櫻乃眼尖地就看見那道身影,坐直身體,嘶啞著嗓子完全不敢相信,“織田先生怎麽會來這裏?”

她腦海中思緒萬千,終於反應過來被忽視掉的事情,直直地擡起頭註視著狐之助那雙不露神色的眼眸。

“所以織田先生死亡的這種事情,終究抵擋不住嗎?他的身份到底是什麽,值得這樣一而再被殺害!”

“這是歷史。”狐之助態度堅決,“歷史不容改變。”

“歷史歷史、我真的不懂這些!”

她控制不住自己,歇斯底裏地怒吼,“我現在就知道,已經死了6個人,還要看著別人再死嗎?”

“主公冷靜下來。”

“我很冷靜啊,我只知道,愛染君現在受了重傷,大家都傷痕累累的,保護這種歷史真的有必要嗎?”

狐之助一爪子拍過來。

力度雖說不大,不會感到疼痛,尖銳的爪還是不免劃破一道口子。

她局促地捂著臉,表情僵在臉上。

“我們維護歷史,是讓歷史有正確的走向。很多人都不理解,認為不就是一個小人物,一個小事件,微不足道的東西睜只眼閉只眼就行了……”

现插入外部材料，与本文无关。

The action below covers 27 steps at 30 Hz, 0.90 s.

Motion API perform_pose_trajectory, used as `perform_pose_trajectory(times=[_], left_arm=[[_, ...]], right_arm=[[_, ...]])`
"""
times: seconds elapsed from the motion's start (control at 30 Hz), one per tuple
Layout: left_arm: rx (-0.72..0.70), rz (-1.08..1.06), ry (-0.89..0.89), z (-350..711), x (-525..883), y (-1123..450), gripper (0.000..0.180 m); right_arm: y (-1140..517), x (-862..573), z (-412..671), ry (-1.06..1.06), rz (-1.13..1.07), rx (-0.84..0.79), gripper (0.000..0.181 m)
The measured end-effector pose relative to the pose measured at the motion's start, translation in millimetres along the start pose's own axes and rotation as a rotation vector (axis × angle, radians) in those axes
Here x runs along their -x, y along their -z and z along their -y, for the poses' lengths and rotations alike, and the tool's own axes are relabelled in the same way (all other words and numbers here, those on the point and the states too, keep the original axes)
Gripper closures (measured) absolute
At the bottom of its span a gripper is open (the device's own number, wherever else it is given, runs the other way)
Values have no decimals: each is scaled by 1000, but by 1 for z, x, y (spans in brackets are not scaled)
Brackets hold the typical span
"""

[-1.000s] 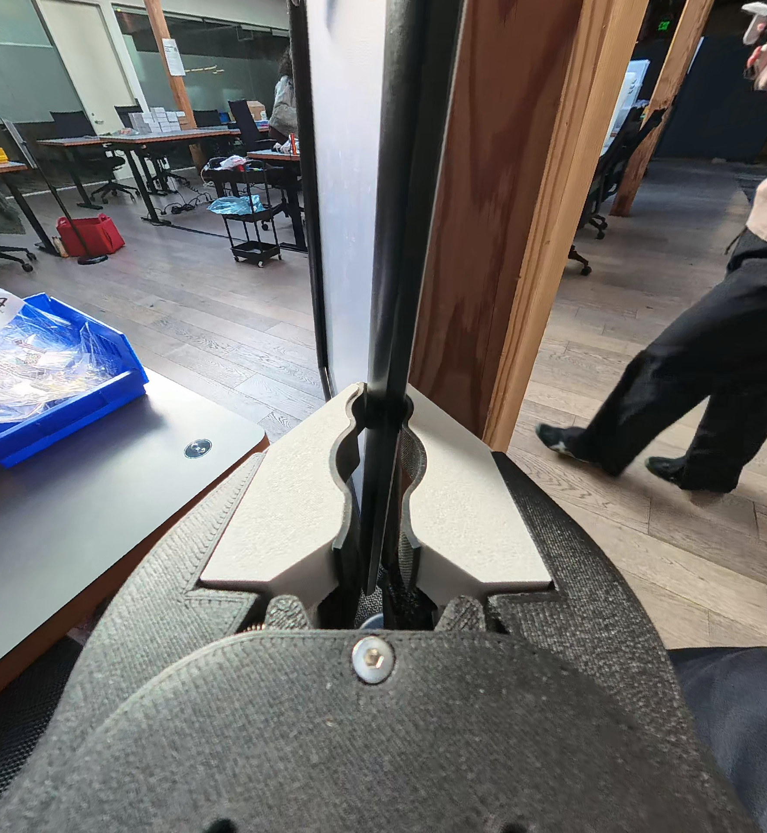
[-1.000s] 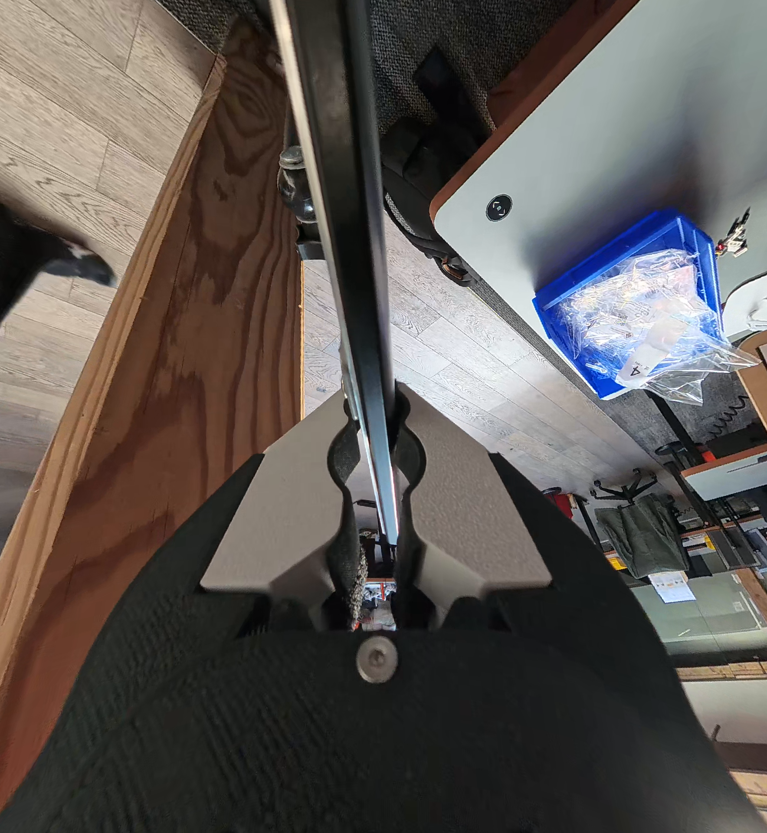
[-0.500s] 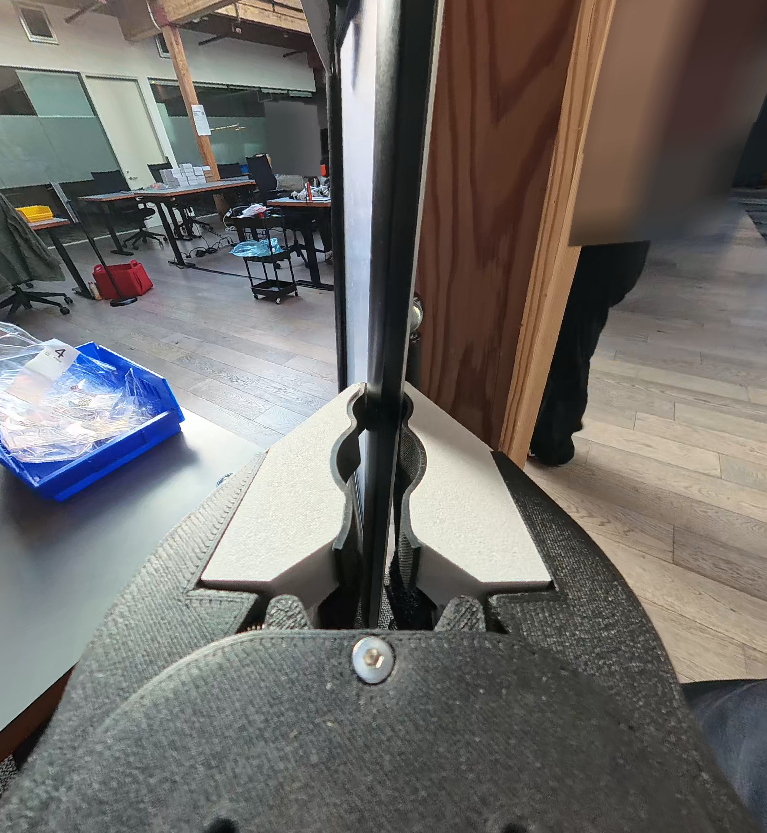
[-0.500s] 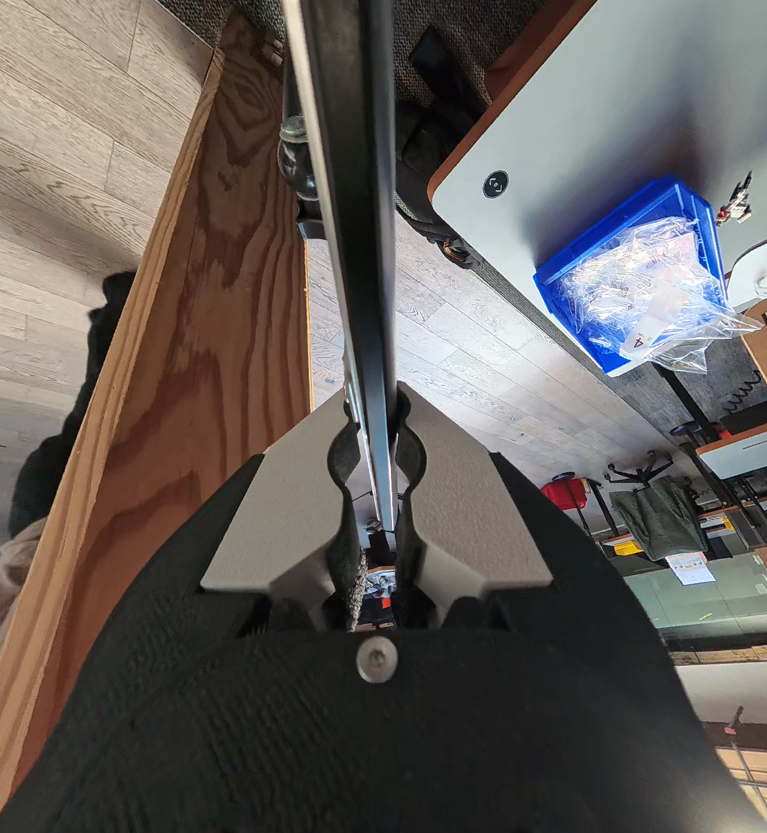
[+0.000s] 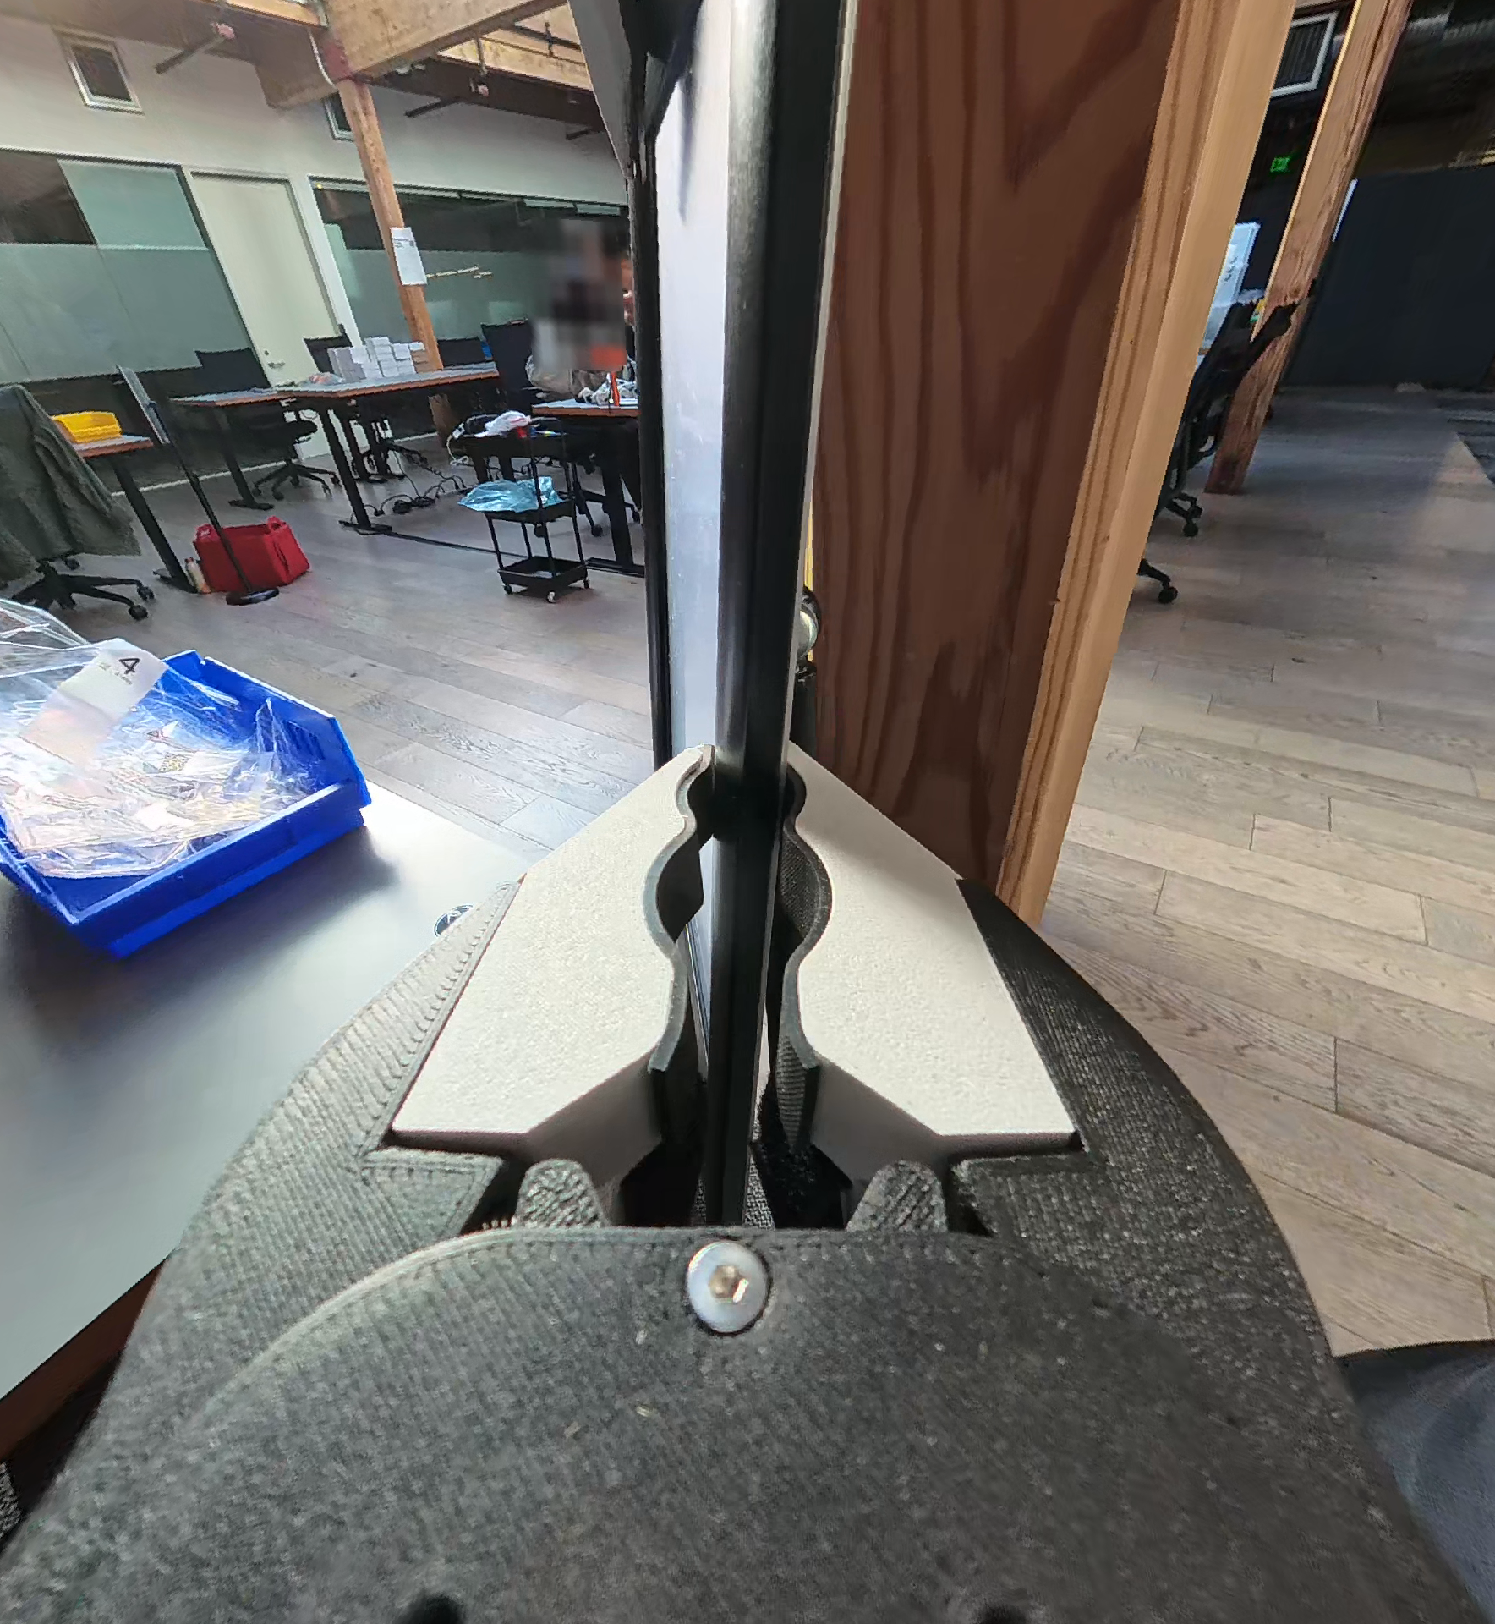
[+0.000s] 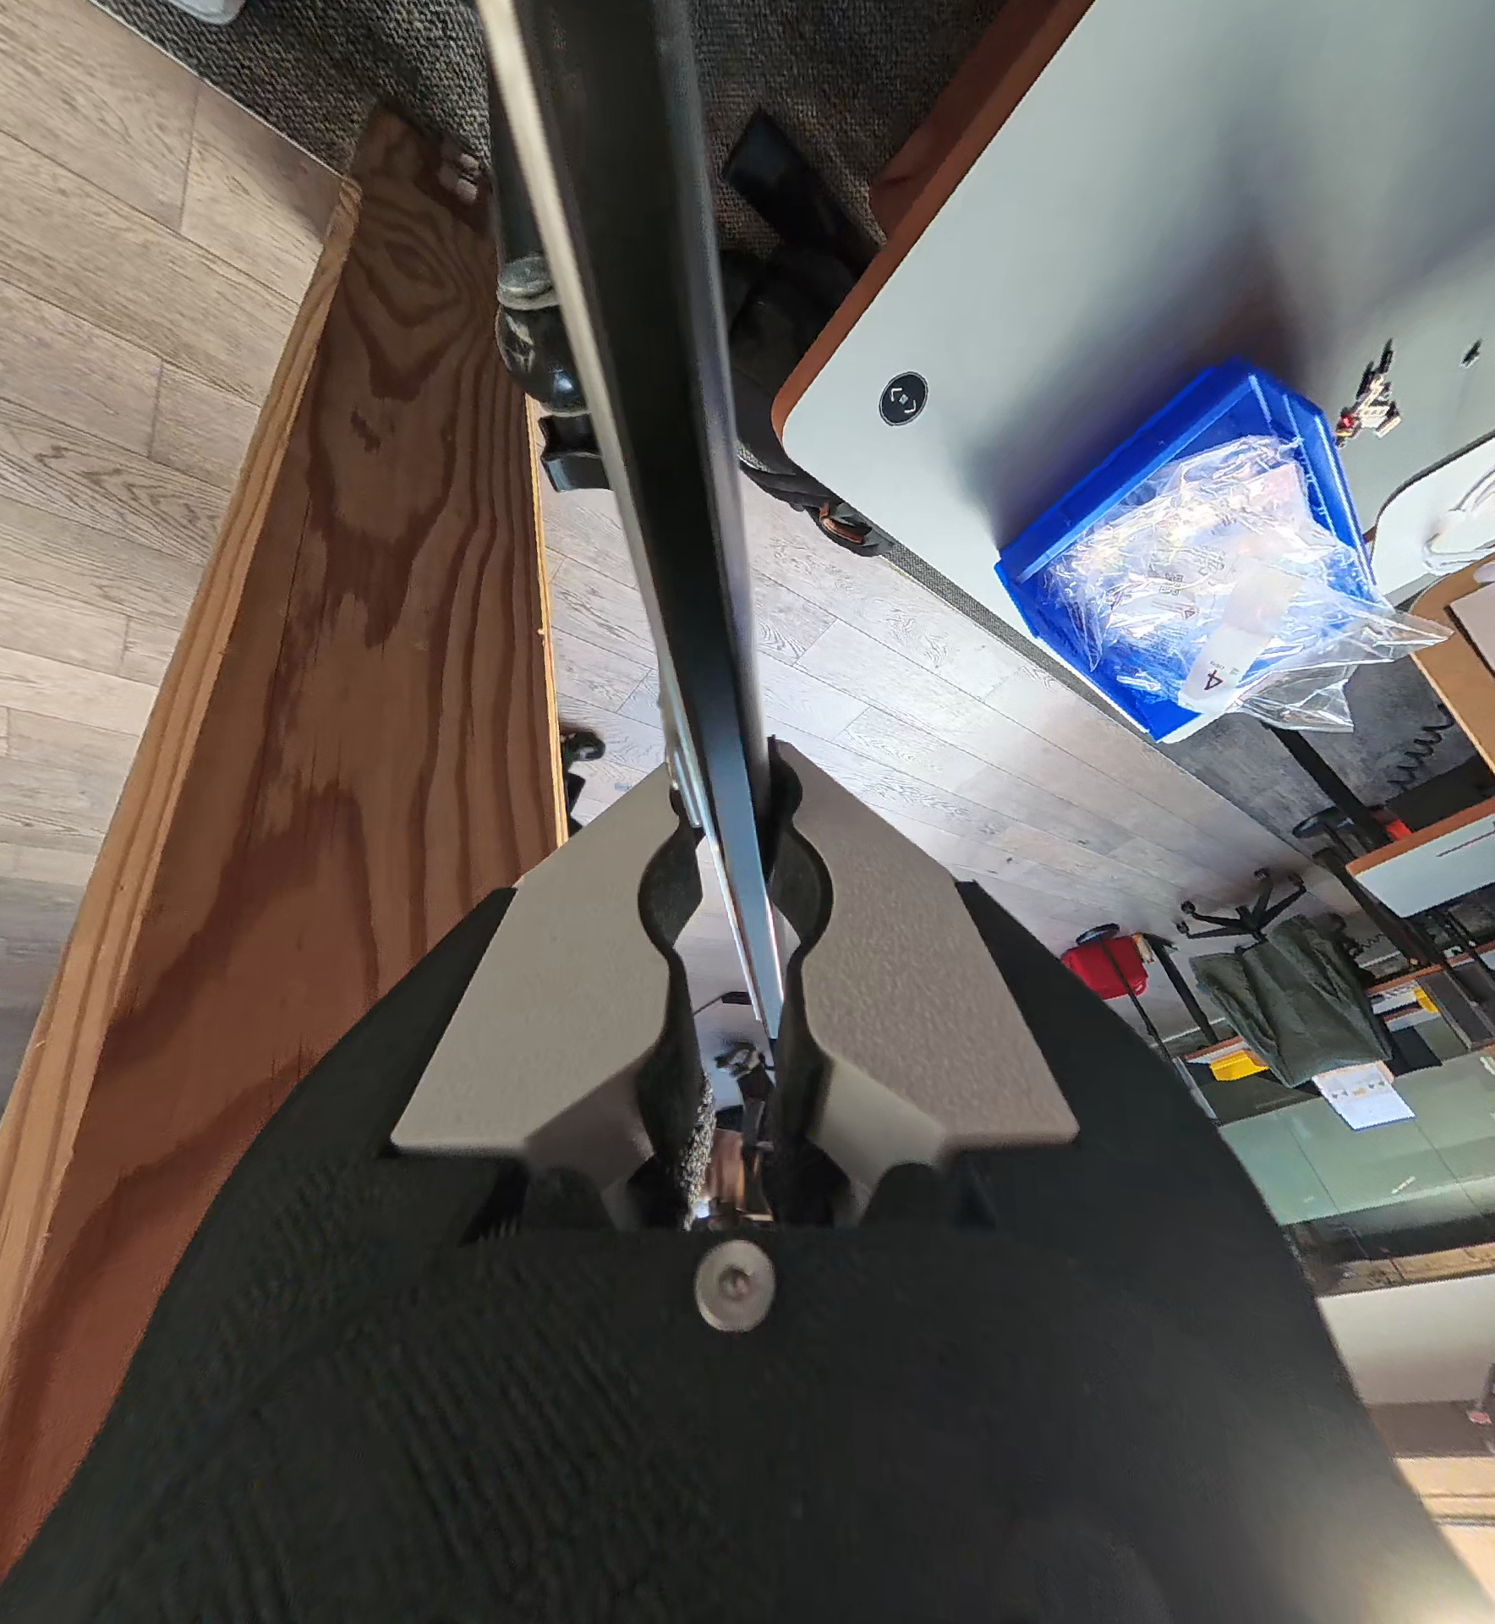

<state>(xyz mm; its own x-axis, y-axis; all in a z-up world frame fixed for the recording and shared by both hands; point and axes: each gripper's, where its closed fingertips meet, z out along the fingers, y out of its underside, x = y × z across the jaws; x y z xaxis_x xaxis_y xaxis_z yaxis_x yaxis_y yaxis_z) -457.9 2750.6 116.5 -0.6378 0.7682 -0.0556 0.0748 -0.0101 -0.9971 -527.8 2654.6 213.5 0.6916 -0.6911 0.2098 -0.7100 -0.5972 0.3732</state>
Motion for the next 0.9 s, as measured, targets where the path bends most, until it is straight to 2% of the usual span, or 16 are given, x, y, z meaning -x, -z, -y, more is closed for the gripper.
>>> perform_pose_trajectory(times=[0.27,0.53,0.6,0.7,0.8,0.9], left_arm=[[-82,-16,79,-2,9,17,171],[21,37,11,-7,21,37,174],[38,34,18,-9,21,42,174],[51,32,16,-11,20,49,174],[60,33,30,-13,20,55,174],[76,36,53,-16,20,58,174]], right_arm=[[7,-7,25,8,29,-77,171],[15,-30,51,-114,-123,-168,162],[23,-36,47,-211,-210,-177,152],[43,-37,36,-427,-349,-216,146],[64,-20,39,-752,-451,-385,141],[64,7,63,-1056,-505,-639,141]])
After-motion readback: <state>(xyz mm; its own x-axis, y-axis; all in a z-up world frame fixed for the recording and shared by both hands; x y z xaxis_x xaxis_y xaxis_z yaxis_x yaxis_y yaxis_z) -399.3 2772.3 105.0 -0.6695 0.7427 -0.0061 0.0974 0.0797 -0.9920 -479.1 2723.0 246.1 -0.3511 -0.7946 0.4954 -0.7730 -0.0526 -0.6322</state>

“但縱使是這樣一個細小的變化,拼荊斬棘也好,探索奮鬥也罷,歷史的好與壞、優與劣,光明與黑暗,被後人分辨評析,已經成為事實。”

“大人您想讓那位先生活下來,但他的死亡毋庸置疑。而且在那之後的事或多或少推動到此世所謂異能力者的發展,世界應有的準則誰都無法改變。”

“您要記得,過去的歷史是定局。正是歷史,才更有力量映照現實、指引未來。現在您需要做的,就是維護好這段歷史,把錯亂糾正。然後,我們這群過路人就要回到正確的時間線去。”

狐之助說出最後一句話:“我們不是五年前的人,我們存在的時間是現在。現在無論如何都不能修改過去。”